When we were visiting San Cristobal de las Casas we became very interested in the indigenous people who live in the villages close to the city. The little town of Zinacantán is famous all over Mexico for being the place where flowers are grown. As you enter the town you see acres of greenhouses. Flowers are the main industry of this place in more ways than one. The division of labor is very clear–the men grow the flowers and the women work with textiles, mainly stitching flowers onto blouses, belts, and skirts. If you ever buy flowers that are imported from Mexico there is a very good chance they were grown in Zinacantán. In each of the villages the women all dress the same, but differently from the women in the other villages. The women in Chamula, only a few miles away, all wear these big fuzzy woolen skirts (which are rather unflattering, to say the least) and shiny bright colored tops. But, in Zinacantán, all the women are covered in flowers.
When you drive into town there is a sense that you have entered another time. And yet, every day, especially Sundays, there are many visitors to this town. They usually arrive by vans or buses, with guides. Since Fred and I drove there, we were on our own. Our car was greeted at the entrance to the town by two young Mayan women in full flower dress. They charged a few pesos to enter the town. The young ladies were also quite okay with having their pictures taken for a small fee. These are people who are trying to hold on to their ancient ways of life while at the same time adapting to a changing world. I admire them for figuring out how to make a buck.
After you enter town and arrive at the square, you are greeting again by a young woman in full flower dress. This is usually a daughter, who wants to take you to her house to see her mother’s weaving. The young woman who caught my eye was quite refined, not aggressive, and extremely polite. She even suffered through my Spanish. The young women in these villages speak no English, only Spanish and their native dialects. Some of the older people don’t even speak Spanish. The house we went to was very small and rather raw. When we arrived the mother was sitting on the floor of the front room with a back-strap loom. We were treated like honored guests. We were offered pox, a beverage that is local to that area, tortillas, and given the run of the house to shop. And, of course, I shopped. How could I resist?

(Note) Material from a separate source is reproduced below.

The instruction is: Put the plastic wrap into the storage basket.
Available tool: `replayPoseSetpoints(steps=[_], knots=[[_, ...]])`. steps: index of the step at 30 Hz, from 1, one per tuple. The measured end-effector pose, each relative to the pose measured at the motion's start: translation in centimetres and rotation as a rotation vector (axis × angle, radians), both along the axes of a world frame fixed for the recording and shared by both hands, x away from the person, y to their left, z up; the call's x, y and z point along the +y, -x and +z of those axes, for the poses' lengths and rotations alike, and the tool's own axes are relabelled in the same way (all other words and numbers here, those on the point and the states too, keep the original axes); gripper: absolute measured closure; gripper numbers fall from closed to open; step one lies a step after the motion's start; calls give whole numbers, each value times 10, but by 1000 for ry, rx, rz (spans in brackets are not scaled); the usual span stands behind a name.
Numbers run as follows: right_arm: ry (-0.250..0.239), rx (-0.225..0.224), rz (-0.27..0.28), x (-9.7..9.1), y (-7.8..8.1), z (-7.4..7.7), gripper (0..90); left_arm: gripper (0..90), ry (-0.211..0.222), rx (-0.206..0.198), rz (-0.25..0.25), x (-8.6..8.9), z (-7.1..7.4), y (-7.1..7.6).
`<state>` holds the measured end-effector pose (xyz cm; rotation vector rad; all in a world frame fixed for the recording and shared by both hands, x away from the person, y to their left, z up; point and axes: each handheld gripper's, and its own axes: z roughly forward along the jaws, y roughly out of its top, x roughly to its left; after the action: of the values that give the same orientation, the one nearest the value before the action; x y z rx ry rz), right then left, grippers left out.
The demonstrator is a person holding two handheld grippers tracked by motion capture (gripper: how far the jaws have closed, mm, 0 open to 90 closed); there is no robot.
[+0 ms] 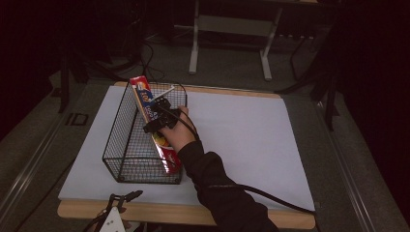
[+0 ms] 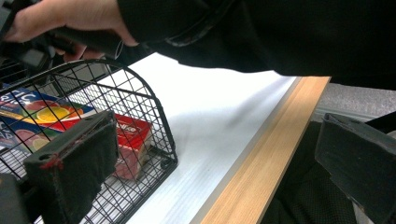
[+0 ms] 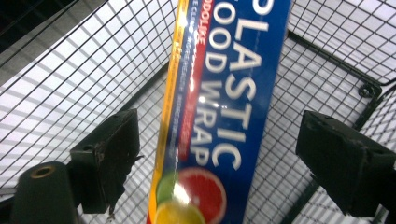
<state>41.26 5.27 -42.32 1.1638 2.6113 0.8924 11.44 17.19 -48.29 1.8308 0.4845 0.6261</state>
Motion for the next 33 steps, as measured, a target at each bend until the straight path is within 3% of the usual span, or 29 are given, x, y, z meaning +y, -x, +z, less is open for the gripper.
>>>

Now, let’s talk about the billboard. Coca-Cola is a big, big deal in Mexico. If you have ever had a Mexican Coke, you know exactly what I’m talking about. In fact, there is a church in Chamula where Coca-Cola is actually part of the religious ritual. So, the good folks at Coke decided to put billboards up in both of these villages to promote their product and to show the thing about the town that people will remember. Here a lady is wearing the flowered cape and drinking a Coke. For Chamula, it’s a guy wearing the traditional white wool robe with a Coke in hand. It’s all just a part of the crazy mix that is Mexico.
And that, Sylvain Landry, is a piece of art that I saw on the road.